● Work task: Reproduce, exactly and in full, the lines from the one with "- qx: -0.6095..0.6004" through the one with "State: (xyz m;" in the data below; drop pictures.

Material supplied: Begin

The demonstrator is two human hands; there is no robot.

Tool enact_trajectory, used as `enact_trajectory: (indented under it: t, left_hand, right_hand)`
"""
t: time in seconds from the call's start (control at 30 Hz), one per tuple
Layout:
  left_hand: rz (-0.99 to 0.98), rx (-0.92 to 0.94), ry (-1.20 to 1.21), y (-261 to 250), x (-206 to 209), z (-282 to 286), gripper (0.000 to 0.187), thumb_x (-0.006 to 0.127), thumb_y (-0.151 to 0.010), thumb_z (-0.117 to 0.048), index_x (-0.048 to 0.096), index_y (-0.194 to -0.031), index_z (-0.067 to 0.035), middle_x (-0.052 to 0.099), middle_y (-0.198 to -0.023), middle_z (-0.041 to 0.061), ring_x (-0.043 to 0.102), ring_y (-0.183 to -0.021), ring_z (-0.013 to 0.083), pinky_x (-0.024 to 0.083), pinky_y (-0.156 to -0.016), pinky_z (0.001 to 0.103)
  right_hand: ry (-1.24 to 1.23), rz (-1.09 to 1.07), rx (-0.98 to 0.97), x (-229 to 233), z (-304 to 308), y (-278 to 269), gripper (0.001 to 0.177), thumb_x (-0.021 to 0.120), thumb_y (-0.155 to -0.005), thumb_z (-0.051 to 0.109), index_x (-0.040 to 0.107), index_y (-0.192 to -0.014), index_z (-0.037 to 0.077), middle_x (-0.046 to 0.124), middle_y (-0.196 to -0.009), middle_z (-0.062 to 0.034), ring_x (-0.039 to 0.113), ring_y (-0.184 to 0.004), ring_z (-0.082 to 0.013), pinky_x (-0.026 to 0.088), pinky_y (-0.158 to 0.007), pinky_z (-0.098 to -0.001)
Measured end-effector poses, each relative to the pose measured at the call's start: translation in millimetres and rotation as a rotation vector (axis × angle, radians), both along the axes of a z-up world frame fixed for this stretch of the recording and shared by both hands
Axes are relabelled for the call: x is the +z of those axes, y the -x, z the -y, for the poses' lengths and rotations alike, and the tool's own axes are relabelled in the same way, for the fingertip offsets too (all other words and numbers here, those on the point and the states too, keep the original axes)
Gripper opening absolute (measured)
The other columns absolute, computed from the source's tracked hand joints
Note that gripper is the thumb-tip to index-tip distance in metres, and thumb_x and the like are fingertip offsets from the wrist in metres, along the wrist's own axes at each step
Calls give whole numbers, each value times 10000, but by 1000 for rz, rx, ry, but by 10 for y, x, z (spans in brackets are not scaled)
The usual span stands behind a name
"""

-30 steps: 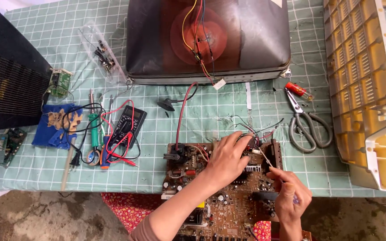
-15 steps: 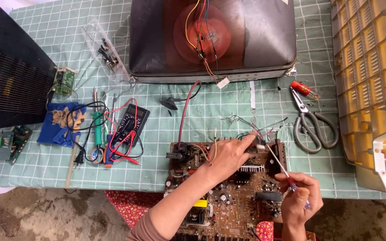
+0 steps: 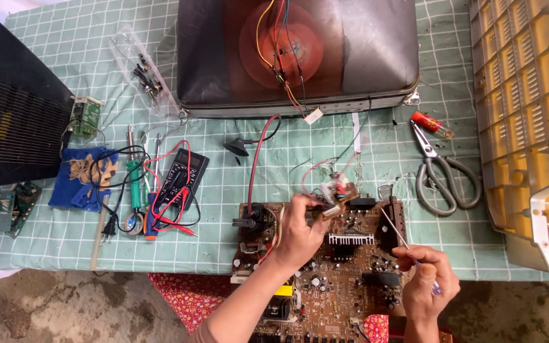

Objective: The person works on a circuit board placed on a table, using a screwdriver to adjust components and a multimeter to test connections. They manipulate wires and various electronic parts throughout the process.

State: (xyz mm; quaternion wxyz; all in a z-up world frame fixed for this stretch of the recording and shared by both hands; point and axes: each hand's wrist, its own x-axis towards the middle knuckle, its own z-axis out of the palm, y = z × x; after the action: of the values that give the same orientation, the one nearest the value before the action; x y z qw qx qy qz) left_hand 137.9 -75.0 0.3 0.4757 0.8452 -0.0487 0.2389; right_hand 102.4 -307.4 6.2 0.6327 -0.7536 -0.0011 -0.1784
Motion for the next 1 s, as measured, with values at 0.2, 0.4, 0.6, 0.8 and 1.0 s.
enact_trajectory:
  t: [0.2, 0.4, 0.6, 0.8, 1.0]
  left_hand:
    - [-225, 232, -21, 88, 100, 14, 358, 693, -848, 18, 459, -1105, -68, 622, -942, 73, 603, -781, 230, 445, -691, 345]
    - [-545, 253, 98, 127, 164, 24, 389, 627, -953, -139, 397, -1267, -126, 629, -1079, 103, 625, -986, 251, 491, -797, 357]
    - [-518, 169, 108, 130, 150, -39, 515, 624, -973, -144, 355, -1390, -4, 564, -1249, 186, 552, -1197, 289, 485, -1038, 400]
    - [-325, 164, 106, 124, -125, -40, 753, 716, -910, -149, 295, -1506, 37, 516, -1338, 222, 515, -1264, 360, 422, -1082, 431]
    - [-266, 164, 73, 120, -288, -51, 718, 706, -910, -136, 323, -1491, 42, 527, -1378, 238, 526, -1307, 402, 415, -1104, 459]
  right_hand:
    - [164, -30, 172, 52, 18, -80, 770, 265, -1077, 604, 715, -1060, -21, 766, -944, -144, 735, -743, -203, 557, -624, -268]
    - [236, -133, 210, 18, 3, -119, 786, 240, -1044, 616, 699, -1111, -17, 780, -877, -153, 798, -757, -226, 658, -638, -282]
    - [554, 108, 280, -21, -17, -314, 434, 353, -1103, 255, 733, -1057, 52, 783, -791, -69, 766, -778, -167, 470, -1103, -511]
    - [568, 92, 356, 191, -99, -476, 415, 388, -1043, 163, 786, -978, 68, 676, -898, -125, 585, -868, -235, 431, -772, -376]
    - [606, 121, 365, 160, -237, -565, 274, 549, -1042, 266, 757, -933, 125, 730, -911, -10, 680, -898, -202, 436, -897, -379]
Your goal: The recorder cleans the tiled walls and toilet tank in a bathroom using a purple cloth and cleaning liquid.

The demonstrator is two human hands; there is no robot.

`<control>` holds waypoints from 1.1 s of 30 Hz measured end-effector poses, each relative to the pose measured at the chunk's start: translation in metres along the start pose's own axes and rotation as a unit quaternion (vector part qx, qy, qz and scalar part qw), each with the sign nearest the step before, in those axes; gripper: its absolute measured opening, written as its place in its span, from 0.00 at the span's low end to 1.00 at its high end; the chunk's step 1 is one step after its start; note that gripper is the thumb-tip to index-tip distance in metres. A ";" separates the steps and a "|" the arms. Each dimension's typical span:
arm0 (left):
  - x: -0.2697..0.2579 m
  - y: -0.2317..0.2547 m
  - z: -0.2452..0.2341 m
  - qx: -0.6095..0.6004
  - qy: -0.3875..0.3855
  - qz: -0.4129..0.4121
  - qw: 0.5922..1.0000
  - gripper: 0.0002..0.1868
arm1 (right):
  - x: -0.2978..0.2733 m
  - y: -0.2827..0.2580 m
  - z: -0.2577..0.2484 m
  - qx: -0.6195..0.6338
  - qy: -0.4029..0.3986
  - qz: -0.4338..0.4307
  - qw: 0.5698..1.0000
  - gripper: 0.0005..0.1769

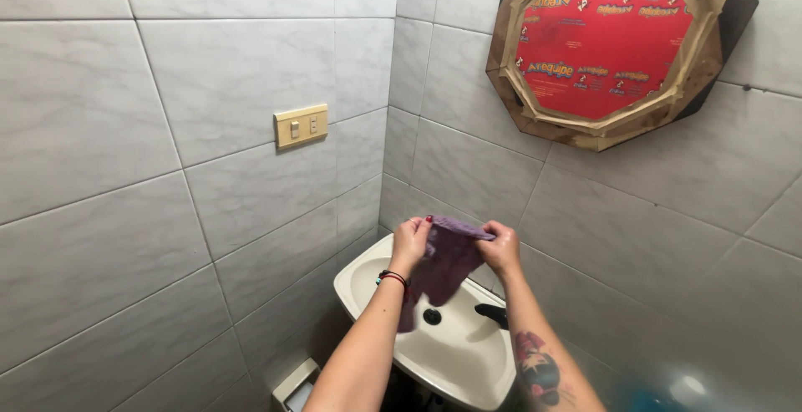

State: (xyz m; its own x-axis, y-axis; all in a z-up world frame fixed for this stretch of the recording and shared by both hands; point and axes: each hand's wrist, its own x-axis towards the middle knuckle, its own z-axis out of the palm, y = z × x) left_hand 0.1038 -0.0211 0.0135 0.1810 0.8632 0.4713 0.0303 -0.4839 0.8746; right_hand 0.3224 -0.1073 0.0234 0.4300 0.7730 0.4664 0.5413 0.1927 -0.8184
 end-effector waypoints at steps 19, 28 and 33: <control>-0.022 -0.050 -0.007 -0.109 -0.012 -0.255 0.961 0.34 | -0.022 -0.064 0.008 0.195 -0.207 0.206 0.936 0.39; -0.002 -0.068 -0.019 -0.264 0.087 -0.241 0.930 0.17 | -0.025 -0.025 0.006 0.210 -0.133 0.208 0.946 0.22; -0.017 -0.055 -0.007 -0.209 0.063 -0.237 0.947 0.18 | -0.029 0.043 0.002 0.155 -0.033 0.197 0.967 0.12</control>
State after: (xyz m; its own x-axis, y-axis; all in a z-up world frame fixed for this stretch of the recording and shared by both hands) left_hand 0.0920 -0.0078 -0.0415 0.1246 0.9922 0.0013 -0.3174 0.0387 0.9475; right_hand 0.3319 -0.1199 -0.0259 0.5062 0.8584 0.0827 0.0971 0.0385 -0.9945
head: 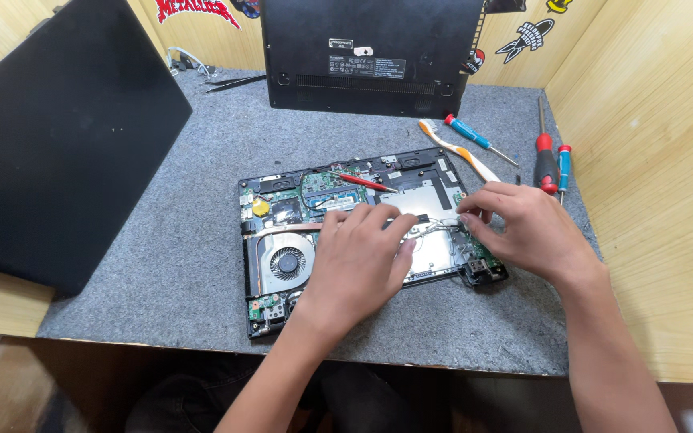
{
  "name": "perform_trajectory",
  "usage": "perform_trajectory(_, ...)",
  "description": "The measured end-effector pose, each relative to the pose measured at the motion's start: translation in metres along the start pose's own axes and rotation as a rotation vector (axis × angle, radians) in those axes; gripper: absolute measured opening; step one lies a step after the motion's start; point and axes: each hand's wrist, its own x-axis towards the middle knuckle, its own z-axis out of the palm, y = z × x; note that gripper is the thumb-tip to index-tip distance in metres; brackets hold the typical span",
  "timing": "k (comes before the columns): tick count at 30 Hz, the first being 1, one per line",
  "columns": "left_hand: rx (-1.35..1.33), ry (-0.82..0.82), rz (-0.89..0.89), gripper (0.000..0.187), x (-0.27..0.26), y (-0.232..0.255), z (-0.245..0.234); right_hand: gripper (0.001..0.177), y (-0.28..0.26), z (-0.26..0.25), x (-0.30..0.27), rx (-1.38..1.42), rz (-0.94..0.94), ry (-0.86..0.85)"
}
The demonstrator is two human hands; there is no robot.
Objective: The person cleans a RAM module with a toothbrush, then inserts it into the motherboard slot. They reconnect a small cable, place a metal shield over the drive bay, and secure it with a screwdriver.
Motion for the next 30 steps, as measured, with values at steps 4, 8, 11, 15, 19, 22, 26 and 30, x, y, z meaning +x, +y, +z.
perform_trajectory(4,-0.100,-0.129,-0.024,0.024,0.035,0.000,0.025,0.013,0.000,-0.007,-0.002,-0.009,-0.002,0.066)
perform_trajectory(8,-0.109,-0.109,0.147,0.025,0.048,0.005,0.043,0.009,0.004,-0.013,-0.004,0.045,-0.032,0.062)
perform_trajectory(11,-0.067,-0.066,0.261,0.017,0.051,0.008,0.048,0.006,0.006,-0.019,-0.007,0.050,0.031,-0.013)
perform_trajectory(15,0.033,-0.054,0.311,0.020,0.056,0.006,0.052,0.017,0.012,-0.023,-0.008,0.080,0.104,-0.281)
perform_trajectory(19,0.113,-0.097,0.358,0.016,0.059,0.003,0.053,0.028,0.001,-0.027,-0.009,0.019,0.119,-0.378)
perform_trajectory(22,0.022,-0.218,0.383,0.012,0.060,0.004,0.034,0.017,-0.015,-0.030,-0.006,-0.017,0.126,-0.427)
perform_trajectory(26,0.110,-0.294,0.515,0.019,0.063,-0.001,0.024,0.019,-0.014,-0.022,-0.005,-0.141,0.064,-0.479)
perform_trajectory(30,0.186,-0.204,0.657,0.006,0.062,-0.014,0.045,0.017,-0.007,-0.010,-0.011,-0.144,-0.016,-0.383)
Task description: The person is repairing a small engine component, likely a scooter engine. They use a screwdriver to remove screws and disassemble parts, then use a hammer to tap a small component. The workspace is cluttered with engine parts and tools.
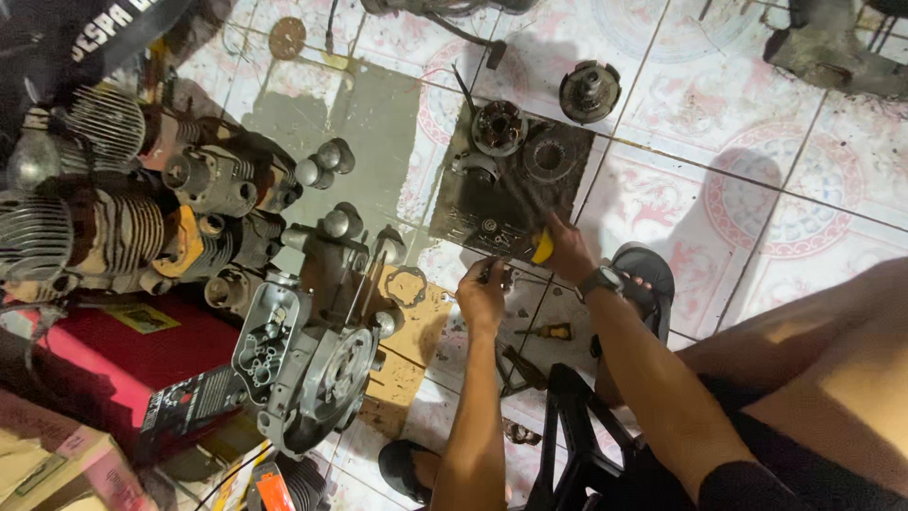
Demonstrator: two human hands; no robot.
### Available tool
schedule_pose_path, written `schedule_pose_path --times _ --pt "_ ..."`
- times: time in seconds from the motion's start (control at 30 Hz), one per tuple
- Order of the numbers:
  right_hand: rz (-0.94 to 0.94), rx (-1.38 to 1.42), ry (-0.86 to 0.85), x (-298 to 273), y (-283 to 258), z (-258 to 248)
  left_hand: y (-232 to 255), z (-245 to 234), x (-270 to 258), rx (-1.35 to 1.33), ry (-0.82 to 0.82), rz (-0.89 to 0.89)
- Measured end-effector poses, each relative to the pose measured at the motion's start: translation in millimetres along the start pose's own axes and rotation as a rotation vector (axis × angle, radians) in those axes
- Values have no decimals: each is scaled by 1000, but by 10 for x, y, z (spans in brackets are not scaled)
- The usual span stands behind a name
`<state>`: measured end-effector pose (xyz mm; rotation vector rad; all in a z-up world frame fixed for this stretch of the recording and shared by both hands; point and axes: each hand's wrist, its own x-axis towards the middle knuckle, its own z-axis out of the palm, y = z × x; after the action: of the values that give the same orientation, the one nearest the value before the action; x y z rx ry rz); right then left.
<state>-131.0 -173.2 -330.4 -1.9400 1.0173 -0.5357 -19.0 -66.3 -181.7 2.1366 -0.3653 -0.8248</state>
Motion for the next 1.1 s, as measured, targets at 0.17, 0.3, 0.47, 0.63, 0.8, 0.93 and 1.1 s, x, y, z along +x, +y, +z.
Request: schedule_pose_path --times 0.17,0.3,0.47,0.63,0.8,0.93,1.1 --pt "-30 -109 -28 -69 358 141 -320 138 266 15 -30 -75" --pt "14 -52 24 -31 -207 -261 -573 297 476 -19 -54 -112" --pt "334 162 -45 170 -366 -357 -315 349 458 -242 -68 -185" --pt "373 358 -184 428 -1031 -696 -251 383 480 -499 -151 -96" --pt "437 355 -237 478 -879 -784 -114 430 454 -669 -237 -83" --pt "437 275 -279 452 -872 -854 -467 610 645 -616 -323 -74" --pt "568 173 -188 405 -752 -716 -681 769 750 -721 -241 -183"
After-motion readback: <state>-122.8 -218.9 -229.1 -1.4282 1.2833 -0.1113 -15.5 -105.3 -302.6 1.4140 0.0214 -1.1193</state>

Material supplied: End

● Task result:
  - qx: -0.6095..0.6004
  - qy: -0.3875..0.3855
  - qz: -0.4129..0.4121
  - qw: 0.5922..1.0000
  - gripper: 0.0002..0.1868
arm1 (right):
  - x: -0.2978..0.2733 m
  - y: -0.2827..0.2580 m
  - z: -0.2577..0.2484 m
  - qx: -0.6195..0.6338
  - qy: -0.4029..0.3986
  - qz: -0.4338..0.4307
  - qw: 0.5698..1.0000
  - gripper: 0.0005..0.1769


State: (xyz m; its own x-axis, y-axis; all in a z-up world frame fixed for this stretch of the recording and shared by both hands; point and axes: each hand's wrist, its own x-axis towards the middle knuckle, its own z-axis out of the palm, y = z × x) left_hand 0.1038 -0.0211 0.0135 0.1810 0.8632 0.4713 0.0303 -0.4839 0.8746; right_hand 0.3224 -0.1073 0.0234 0.4300 0.7730 0.4664 0.5413 0.1927 -0.8184

The output as shown is complete.